How many separate lines of the data contain "picture"? Give the count and nothing else.

(Collected data)
.....

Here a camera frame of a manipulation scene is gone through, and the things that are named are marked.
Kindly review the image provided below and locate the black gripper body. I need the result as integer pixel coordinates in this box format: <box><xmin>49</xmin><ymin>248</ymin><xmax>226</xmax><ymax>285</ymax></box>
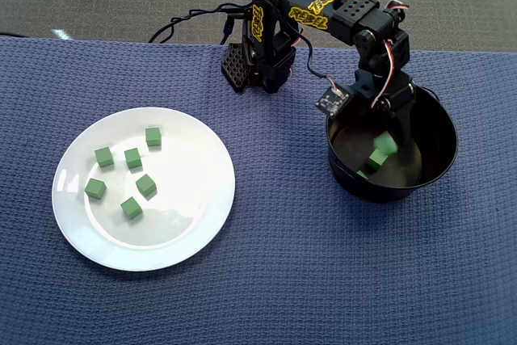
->
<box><xmin>354</xmin><ymin>69</ymin><xmax>416</xmax><ymax>119</ymax></box>

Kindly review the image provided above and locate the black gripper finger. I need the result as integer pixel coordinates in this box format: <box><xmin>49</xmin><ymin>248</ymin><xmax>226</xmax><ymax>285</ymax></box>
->
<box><xmin>379</xmin><ymin>110</ymin><xmax>397</xmax><ymax>140</ymax></box>
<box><xmin>394</xmin><ymin>104</ymin><xmax>414</xmax><ymax>153</ymax></box>

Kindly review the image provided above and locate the white round plate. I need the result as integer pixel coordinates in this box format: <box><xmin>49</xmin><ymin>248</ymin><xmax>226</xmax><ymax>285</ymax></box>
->
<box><xmin>51</xmin><ymin>107</ymin><xmax>237</xmax><ymax>272</ymax></box>

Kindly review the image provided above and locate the black metal bucket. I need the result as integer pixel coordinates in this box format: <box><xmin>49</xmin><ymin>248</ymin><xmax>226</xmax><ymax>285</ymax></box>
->
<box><xmin>325</xmin><ymin>77</ymin><xmax>460</xmax><ymax>204</ymax></box>

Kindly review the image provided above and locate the blue woven tablecloth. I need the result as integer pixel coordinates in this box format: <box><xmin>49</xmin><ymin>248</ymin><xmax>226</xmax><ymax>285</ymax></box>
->
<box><xmin>0</xmin><ymin>36</ymin><xmax>517</xmax><ymax>345</ymax></box>

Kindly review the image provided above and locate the small wrist camera board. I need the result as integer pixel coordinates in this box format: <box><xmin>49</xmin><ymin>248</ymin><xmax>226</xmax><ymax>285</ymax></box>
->
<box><xmin>314</xmin><ymin>85</ymin><xmax>351</xmax><ymax>116</ymax></box>

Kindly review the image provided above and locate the thin black camera cable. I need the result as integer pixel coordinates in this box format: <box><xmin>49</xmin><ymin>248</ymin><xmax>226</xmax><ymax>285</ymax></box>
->
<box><xmin>147</xmin><ymin>1</ymin><xmax>338</xmax><ymax>90</ymax></box>

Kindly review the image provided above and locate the black usb cable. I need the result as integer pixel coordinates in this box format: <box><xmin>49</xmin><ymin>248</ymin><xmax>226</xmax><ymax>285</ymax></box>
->
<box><xmin>220</xmin><ymin>13</ymin><xmax>237</xmax><ymax>46</ymax></box>

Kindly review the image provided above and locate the black power cable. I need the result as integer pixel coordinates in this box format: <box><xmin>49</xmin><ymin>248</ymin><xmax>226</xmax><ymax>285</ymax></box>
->
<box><xmin>147</xmin><ymin>3</ymin><xmax>250</xmax><ymax>45</ymax></box>

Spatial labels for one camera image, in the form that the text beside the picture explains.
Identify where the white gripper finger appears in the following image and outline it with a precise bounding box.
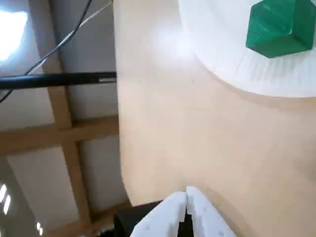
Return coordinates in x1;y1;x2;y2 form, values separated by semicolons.
185;186;237;237
130;191;188;237

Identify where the green cube block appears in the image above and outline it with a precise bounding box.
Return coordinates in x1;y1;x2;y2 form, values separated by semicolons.
245;0;314;59

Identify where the white paper plate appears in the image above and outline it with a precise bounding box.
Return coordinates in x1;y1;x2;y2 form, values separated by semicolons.
177;0;316;98

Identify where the black table clamp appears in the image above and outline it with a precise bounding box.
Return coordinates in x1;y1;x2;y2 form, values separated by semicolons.
113;201;195;237

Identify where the black stand pole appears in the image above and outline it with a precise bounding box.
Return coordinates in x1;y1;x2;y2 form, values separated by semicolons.
0;71;117;90

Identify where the wooden shelf frame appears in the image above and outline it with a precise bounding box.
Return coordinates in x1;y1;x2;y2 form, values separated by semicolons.
0;0;133;237

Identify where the white grey cable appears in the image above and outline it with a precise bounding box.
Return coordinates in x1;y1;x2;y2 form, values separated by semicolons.
27;0;114;75

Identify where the black cable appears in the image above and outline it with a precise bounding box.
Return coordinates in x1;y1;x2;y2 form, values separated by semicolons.
0;0;94;103

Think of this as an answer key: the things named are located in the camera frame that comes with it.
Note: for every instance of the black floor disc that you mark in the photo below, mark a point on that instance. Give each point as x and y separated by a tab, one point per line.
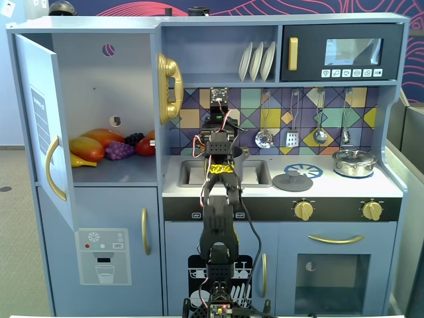
5	189

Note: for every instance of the robot controller board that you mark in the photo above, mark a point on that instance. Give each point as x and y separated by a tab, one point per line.
220	311

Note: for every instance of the metal ladle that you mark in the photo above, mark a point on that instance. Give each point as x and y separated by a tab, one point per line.
320	136

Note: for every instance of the white toy plate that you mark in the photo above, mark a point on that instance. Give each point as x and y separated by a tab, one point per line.
256	63
245	63
267	63

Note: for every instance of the gray toy sink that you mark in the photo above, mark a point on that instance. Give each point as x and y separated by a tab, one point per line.
185	172

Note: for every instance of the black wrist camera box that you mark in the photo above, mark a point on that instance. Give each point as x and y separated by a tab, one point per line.
219	94

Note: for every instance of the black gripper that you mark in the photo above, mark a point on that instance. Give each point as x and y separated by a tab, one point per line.
221	120

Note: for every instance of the black round object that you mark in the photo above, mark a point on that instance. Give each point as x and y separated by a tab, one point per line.
198	11

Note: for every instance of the small black cylinder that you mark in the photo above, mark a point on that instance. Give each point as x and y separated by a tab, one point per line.
169	12

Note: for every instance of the metal skimmer spoon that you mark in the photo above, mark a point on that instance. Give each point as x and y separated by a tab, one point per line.
264	139

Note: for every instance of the fridge door with shopping list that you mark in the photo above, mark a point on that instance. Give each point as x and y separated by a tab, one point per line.
36	66

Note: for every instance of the gold stove knob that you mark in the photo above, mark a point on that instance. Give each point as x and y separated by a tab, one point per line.
371	211
304	211

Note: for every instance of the red toy tomato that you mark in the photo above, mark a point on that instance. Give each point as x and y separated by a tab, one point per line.
144	148

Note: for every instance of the dark helmet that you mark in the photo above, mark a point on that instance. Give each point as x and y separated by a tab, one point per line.
63	7

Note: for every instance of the yellow-red toy mango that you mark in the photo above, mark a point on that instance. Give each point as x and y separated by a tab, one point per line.
86	147

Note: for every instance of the metal slotted spatula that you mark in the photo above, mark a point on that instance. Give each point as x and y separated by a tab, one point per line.
291	139

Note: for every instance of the dishwasher door with black print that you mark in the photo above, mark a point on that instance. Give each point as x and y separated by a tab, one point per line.
179	238

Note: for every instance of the white wall socket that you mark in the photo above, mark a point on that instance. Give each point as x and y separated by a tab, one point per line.
40	3
7	7

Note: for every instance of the steel pot lid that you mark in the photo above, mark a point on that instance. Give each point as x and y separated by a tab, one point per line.
354	155

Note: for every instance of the purple toy grapes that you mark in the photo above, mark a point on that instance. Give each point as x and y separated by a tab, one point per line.
120	149

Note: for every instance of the steel cooking pot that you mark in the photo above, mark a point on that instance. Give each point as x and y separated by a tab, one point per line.
352	169

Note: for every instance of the oven door with window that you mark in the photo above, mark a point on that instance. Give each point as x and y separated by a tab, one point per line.
288	245

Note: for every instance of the gray pot lid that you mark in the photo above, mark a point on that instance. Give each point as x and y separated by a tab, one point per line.
291	183

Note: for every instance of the orange toy fruit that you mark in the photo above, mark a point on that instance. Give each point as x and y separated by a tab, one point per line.
151	134

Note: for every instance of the blue-gray toy kitchen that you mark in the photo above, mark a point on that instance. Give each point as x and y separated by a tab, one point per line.
331	190

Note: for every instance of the black microwave door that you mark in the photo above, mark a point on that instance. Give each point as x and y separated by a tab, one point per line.
308	59

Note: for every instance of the dark toy grapes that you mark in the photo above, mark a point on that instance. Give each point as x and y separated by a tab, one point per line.
134	138

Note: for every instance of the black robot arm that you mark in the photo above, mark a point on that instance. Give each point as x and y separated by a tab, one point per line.
218	228

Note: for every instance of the gold toy telephone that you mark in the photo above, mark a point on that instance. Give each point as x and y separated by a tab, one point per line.
170	69

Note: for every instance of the freezer door with dispenser print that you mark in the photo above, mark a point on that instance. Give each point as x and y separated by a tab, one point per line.
109	212

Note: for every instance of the orange-red toy mango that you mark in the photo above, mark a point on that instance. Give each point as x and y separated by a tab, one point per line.
106	136

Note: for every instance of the yellow toy banana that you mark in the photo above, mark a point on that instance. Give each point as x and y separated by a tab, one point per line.
79	161

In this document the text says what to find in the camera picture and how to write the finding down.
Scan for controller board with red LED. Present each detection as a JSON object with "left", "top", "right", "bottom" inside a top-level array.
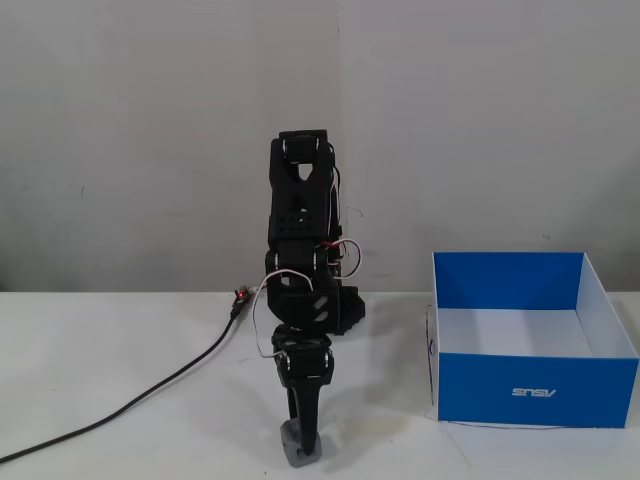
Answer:
[{"left": 231, "top": 283, "right": 257, "bottom": 309}]

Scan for white servo wire loop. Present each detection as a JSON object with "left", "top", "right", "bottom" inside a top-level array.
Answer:
[{"left": 251, "top": 269, "right": 315, "bottom": 359}]

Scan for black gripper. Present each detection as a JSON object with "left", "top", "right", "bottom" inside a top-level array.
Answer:
[{"left": 271, "top": 333, "right": 336, "bottom": 457}]

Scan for blue ASUS cardboard box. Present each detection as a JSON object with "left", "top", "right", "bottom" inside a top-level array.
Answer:
[{"left": 431, "top": 251, "right": 640, "bottom": 430}]

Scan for thick black power cable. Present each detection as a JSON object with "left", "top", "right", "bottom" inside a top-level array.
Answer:
[{"left": 0, "top": 303, "right": 242, "bottom": 464}]

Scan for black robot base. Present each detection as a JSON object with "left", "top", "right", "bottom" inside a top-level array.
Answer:
[{"left": 335, "top": 284, "right": 368, "bottom": 337}]

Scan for red and white servo wire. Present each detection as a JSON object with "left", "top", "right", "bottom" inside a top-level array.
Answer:
[{"left": 318, "top": 238, "right": 365, "bottom": 280}]

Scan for gray hollow block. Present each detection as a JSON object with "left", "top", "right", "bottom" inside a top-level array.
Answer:
[{"left": 279, "top": 418, "right": 326, "bottom": 469}]

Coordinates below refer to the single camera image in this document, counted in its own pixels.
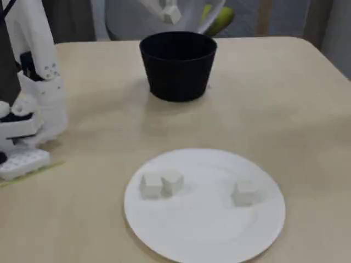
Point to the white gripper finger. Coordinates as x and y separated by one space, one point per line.
169 2
153 6

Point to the white cube block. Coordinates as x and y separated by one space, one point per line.
171 14
172 183
150 189
245 195

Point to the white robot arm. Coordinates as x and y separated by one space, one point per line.
35 41

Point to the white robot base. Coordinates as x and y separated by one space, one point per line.
24 163

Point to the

.....

WRITTEN ANSWER
2